_EXERCISE DESCRIPTION:_ Every line below from the one with "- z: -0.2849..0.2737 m" through the one with "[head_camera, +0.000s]" should be retyped exactly, both ends included; no other lines and no pictures.

_RECORDS TO USE:_
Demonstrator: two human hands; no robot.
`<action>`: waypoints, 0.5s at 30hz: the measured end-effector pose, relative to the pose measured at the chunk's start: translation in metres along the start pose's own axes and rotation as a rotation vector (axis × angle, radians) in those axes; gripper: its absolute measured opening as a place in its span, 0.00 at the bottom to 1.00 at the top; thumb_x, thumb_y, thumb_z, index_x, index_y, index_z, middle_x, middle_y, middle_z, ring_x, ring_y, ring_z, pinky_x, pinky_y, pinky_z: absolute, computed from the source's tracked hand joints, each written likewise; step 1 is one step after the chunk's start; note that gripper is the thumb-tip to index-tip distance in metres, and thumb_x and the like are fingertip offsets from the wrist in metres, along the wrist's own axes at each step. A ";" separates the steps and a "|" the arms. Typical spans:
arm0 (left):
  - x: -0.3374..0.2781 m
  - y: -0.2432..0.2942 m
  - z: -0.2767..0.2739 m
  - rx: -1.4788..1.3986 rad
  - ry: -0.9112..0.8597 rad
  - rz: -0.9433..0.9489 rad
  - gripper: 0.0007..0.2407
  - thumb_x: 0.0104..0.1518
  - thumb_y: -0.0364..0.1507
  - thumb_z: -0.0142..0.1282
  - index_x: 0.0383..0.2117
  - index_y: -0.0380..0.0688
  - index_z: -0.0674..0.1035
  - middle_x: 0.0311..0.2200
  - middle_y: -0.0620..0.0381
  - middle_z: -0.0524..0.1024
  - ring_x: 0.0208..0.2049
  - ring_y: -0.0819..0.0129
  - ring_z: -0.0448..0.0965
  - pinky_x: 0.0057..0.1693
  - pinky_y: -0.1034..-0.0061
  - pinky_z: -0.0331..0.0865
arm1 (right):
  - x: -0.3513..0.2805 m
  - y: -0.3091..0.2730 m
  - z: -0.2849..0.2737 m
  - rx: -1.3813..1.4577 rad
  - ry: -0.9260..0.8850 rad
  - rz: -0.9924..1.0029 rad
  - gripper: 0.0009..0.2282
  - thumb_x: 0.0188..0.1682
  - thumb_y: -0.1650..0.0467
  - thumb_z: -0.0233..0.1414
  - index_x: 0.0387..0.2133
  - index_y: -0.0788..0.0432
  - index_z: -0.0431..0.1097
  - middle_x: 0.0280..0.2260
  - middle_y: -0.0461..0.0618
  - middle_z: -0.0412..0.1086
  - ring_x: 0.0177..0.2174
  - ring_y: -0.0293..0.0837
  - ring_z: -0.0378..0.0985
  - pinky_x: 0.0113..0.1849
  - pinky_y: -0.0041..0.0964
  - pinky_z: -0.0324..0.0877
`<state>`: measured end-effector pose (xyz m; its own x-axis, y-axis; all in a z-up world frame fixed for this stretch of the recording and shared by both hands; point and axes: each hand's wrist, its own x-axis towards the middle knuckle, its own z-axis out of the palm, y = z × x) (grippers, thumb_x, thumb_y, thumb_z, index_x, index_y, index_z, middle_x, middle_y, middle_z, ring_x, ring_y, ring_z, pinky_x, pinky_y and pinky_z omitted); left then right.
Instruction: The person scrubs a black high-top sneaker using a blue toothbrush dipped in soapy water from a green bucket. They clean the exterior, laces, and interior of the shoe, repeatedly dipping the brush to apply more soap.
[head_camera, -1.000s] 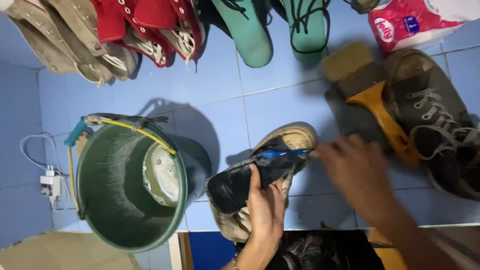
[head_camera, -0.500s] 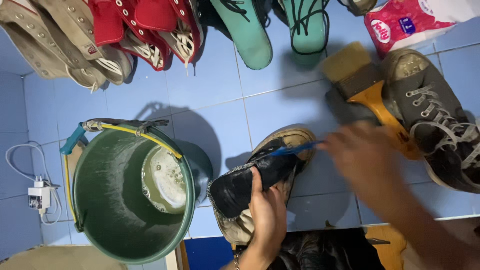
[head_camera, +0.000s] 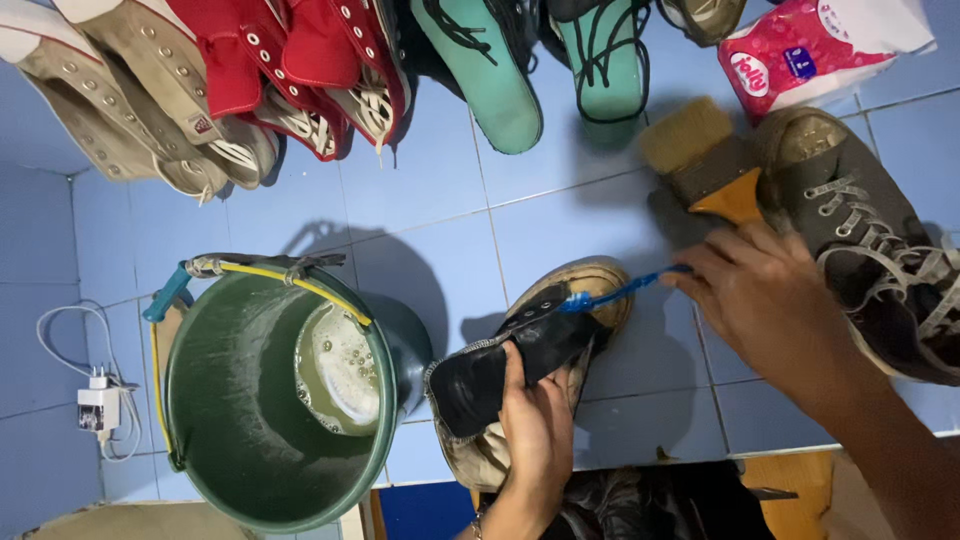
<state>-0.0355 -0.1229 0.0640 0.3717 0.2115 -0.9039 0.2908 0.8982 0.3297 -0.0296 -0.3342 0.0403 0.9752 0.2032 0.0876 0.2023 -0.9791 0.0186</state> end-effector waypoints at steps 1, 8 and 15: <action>-0.002 0.001 0.001 0.016 0.005 0.003 0.25 0.59 0.35 0.48 0.62 0.35 0.71 0.60 0.43 0.74 0.61 0.52 0.73 0.67 0.55 0.65 | 0.003 -0.004 -0.005 -0.041 0.007 -0.008 0.09 0.53 0.57 0.51 0.31 0.44 0.74 0.33 0.41 0.72 0.38 0.47 0.73 0.38 0.44 0.69; 0.005 0.003 -0.011 0.101 -0.076 -0.065 0.28 0.59 0.38 0.47 0.65 0.37 0.69 0.61 0.42 0.73 0.63 0.51 0.72 0.70 0.58 0.63 | 0.012 0.021 -0.016 0.204 -0.218 0.139 0.21 0.54 0.50 0.39 0.45 0.44 0.75 0.47 0.46 0.74 0.52 0.51 0.73 0.59 0.53 0.57; 0.009 0.001 -0.013 0.119 -0.064 -0.077 0.28 0.58 0.39 0.48 0.65 0.38 0.69 0.63 0.44 0.72 0.66 0.55 0.69 0.71 0.63 0.60 | 0.032 0.003 -0.024 0.296 -0.151 -0.086 0.12 0.54 0.57 0.49 0.37 0.46 0.76 0.37 0.39 0.73 0.44 0.49 0.71 0.43 0.50 0.66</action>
<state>-0.0430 -0.1156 0.0526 0.3981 0.1151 -0.9101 0.4217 0.8581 0.2930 0.0001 -0.3308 0.0676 0.9513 0.3041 -0.0511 0.2797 -0.9207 -0.2720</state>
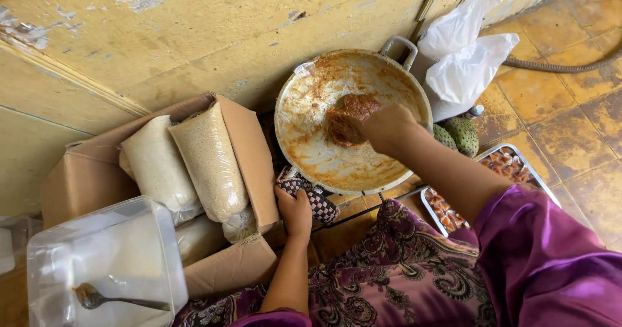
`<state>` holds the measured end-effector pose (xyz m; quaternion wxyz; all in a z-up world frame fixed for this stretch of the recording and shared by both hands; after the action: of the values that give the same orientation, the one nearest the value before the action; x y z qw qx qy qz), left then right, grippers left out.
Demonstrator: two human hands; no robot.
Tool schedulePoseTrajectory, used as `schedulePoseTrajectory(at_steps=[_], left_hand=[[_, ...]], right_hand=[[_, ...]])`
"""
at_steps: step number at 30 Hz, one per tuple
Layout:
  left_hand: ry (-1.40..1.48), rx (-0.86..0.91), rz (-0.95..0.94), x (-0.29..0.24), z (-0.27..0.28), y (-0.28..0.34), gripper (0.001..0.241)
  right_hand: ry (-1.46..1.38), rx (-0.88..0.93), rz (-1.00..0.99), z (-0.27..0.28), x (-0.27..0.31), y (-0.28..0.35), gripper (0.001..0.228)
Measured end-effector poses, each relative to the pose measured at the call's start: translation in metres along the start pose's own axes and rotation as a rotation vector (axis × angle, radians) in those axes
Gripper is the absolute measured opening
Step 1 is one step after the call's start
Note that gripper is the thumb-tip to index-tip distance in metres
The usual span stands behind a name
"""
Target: Stirring a thick brown mixture in a large pan using a wooden spoon while sitting on the floor
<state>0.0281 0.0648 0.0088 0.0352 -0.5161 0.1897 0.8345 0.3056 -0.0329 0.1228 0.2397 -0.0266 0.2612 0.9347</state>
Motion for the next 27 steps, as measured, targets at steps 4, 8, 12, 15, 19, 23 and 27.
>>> schedulePoseTrajectory(at_steps=[4, 8, 12, 15, 19, 23, 27], left_hand=[[0.008, 0.015, 0.009, -0.021, 0.004, 0.006, 0.065], [-0.033, 0.031, 0.027, -0.028, 0.011, 0.02, 0.062], [-0.087, 0.007, -0.028, -0.022, 0.008, 0.008, 0.056], [-0.101, -0.015, -0.06, -0.004, 0.004, 0.0, 0.052], [-0.112, -0.01, -0.077, 0.003, 0.001, -0.003, 0.05], [-0.096, 0.002, -0.078, 0.013, -0.003, -0.012, 0.054], [-0.108, 0.021, -0.079, 0.02, -0.006, -0.018, 0.056]], right_hand=[[-0.016, -0.028, 0.011, 0.017, 0.001, 0.002, 0.031], [-0.292, 0.02, -0.122, -0.037, -0.025, 0.015, 0.035], [-0.951, 0.172, -0.24, -0.117, -0.035, 0.061, 0.059], [-0.629, 0.097, -0.234, -0.087, -0.021, 0.099, 0.061], [-0.337, -0.122, -0.014, -0.059, -0.001, 0.135, 0.068], [-0.148, -0.131, 0.04, -0.011, 0.004, 0.182, 0.075], [-0.155, -0.194, -0.108, -0.007, -0.019, 0.173, 0.076]])
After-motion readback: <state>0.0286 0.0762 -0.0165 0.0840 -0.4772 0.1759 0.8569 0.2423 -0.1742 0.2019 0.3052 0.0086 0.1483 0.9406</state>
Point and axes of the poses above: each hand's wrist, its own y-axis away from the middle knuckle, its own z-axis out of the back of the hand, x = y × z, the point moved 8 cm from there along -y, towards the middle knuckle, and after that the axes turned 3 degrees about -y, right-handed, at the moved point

_RESPONSE TO THIS TASK:_
  - z: -0.2849..0.2737 m
  - rx: -1.3813..1.4577 rad
  - ry: -0.9260..0.8850 rad
  - rz: -0.9924..1.0029 rad
  - gripper: 0.0009..0.2282
  - thumb_x: 0.0188..0.1682
  - thumb_y: -0.1650..0.0467
  - thumb_z: -0.0233..0.1414
  - index_x: 0.0387..0.2133
  - index_y: -0.0788..0.0432
  - index_z: -0.0431..0.1097
  - middle_x: 0.0280..0.2260
  - middle_y: -0.0461..0.0618
  - middle_z: -0.0412..0.1086
  - ring_x: 0.0177..0.2174
  - ring_y: -0.0293..0.0837
  - ring_z: -0.0378..0.0985
  - pinky_x: 0.0113..0.1849
  - pinky_y: -0.0041..0.0964
  - pinky_z: -0.0324..0.0877
`<state>`: measured end-effector pose (xyz m; its own x-axis, y-axis; all in a z-up world frame fixed for this stretch of the recording and shared by both hands; point and axes: each hand's wrist, its own x-axis towards the middle knuckle, its own z-axis out of the palm, y = z × x) (grippers, thumb_x, thumb_y, thumb_z, index_x, index_y, index_z, middle_x, middle_y, middle_z, ring_x, ring_y, ring_z, pinky_x, pinky_y and pinky_z omitted); left then right.
Instruction: The person scrubs a black high-top sneaker using a blue toothbrush dipped in soapy water from a green bucket. They clean the exterior, laces, and interior of the shoe, repeatedly dipping the brush to apply more soap.
[head_camera, -1.000s] 
[head_camera, -0.500s] 
[head_camera, +0.000s] 

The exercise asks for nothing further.